#### WHAT YOU SHOULD DO
For this exercise, copy all the data exactly and include none of the pictures.

(RECORDED INFORMATION Opens)

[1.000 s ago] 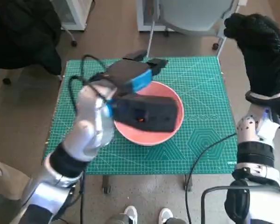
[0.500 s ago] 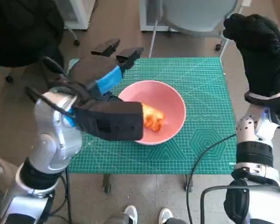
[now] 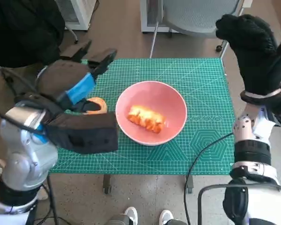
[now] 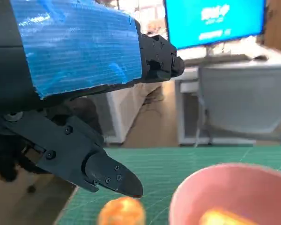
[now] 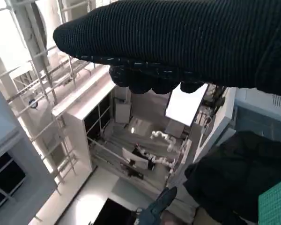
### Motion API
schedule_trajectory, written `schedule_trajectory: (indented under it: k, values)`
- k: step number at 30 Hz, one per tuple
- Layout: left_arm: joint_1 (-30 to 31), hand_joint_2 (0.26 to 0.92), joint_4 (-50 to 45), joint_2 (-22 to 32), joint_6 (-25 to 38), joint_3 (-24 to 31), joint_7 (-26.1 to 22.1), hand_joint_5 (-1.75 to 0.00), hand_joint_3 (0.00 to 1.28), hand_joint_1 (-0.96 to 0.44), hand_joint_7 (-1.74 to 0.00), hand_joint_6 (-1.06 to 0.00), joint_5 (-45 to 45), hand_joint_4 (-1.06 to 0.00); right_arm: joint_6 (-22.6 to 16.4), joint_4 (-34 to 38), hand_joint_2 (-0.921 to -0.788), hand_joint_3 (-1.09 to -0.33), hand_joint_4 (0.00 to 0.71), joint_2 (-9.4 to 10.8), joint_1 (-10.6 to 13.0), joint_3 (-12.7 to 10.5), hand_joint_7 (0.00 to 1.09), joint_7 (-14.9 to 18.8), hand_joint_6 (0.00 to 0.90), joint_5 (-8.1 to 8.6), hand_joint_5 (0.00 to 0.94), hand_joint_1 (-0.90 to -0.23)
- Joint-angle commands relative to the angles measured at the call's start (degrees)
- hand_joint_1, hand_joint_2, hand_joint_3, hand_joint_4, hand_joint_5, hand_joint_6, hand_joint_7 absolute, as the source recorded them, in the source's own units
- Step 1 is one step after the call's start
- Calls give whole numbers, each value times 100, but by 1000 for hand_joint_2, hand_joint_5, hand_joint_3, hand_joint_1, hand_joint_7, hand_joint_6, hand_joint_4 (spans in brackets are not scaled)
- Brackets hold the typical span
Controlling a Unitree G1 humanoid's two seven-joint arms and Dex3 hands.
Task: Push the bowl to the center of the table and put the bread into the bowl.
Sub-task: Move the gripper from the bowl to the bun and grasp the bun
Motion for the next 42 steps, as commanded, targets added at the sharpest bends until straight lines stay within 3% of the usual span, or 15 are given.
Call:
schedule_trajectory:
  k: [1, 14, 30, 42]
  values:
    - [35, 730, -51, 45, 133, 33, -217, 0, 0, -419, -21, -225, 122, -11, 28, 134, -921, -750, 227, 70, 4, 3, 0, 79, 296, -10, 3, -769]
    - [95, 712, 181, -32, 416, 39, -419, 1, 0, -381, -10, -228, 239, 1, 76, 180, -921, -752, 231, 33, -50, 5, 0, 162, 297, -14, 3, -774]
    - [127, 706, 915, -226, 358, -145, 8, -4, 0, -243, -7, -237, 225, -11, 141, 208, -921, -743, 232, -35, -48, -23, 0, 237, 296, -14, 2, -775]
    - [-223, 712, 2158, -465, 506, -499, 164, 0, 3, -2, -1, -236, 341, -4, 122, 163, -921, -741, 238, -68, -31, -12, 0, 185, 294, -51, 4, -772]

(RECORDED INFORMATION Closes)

#### EXERCISE OUTPUT
[1.000 s ago] 
[0.500 s ago] 
[now] 
[now] 
[now] 
### Motion API
schedule_trajectory, written `schedule_trajectory: (indented under it: k, values)`
- k: step number at 30 Hz, one per tuple
- Layout: left_arm: joint_1 (-30 to 31), hand_joint_2 (0.26 to 0.92), joint_4 (-50 to 45), joint_2 (-22 to 32), joint_6 (-25 to 38), joint_3 (-24 to 31), joint_7 (-26.1 to 22.1), hand_joint_5 (-1.75 to 0.00), hand_joint_3 (0.00 to 1.28), hand_joint_1 (-0.96 to 0.44), hand_joint_7 (-1.74 to 0.00), hand_joint_6 (-1.06 to 0.00), joint_5 (-45 to 45), hand_joint_4 (-1.06 to 0.00); right_arm: joint_6 (-22.6 to 16.4), joint_4 (-34 to 38), hand_joint_2 (-0.921 to -0.788), hand_joint_3 (-1.09 to -0.33), hand_joint_4 (0.00 to 0.71), joint_2 (-9.4 to 10.8), joint_1 (-10.6 to 13.0), joint_3 (-12.7 to 10.5), hand_joint_7 (0.00 to 1.09), joint_7 (-14.9 to 18.8), hand_joint_6 (0.00 to 0.90), joint_5 (-8.1 to 8.6), hand_joint_5 (0.00 to 0.94), hand_joint_1 (-0.90 to -0.23)
- Joint-angle commands relative to the angles measured at the call's start (degrees)
- hand_joint_1, hand_joint_2, hand_joint_3, hand_joint_4, hand_joint_5, hand_joint_6, hand_joint_7 absolute, as the source recorded them, in the source's own units
- Step 1 is one step after the call's start
- Calls give whole numbers, each value times 100, but by 1000 for hand_joint_2, hand_joint_5, hand_joint_3, hand_joint_1, hand_joint_7, hand_joint_6, hand_joint_4 (spans in brackets are not scaled)
- Brackets hold the typical span
Controlling a Unitree G1 humanoid's two seven-joint arms and Dex3 hands.
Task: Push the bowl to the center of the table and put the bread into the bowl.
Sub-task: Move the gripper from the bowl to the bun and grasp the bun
Motion for the next 42 steps, as commanded, targets added at the sharpest bends until straight lines stay within 3% of the usual span, or 15 are given.
Call:
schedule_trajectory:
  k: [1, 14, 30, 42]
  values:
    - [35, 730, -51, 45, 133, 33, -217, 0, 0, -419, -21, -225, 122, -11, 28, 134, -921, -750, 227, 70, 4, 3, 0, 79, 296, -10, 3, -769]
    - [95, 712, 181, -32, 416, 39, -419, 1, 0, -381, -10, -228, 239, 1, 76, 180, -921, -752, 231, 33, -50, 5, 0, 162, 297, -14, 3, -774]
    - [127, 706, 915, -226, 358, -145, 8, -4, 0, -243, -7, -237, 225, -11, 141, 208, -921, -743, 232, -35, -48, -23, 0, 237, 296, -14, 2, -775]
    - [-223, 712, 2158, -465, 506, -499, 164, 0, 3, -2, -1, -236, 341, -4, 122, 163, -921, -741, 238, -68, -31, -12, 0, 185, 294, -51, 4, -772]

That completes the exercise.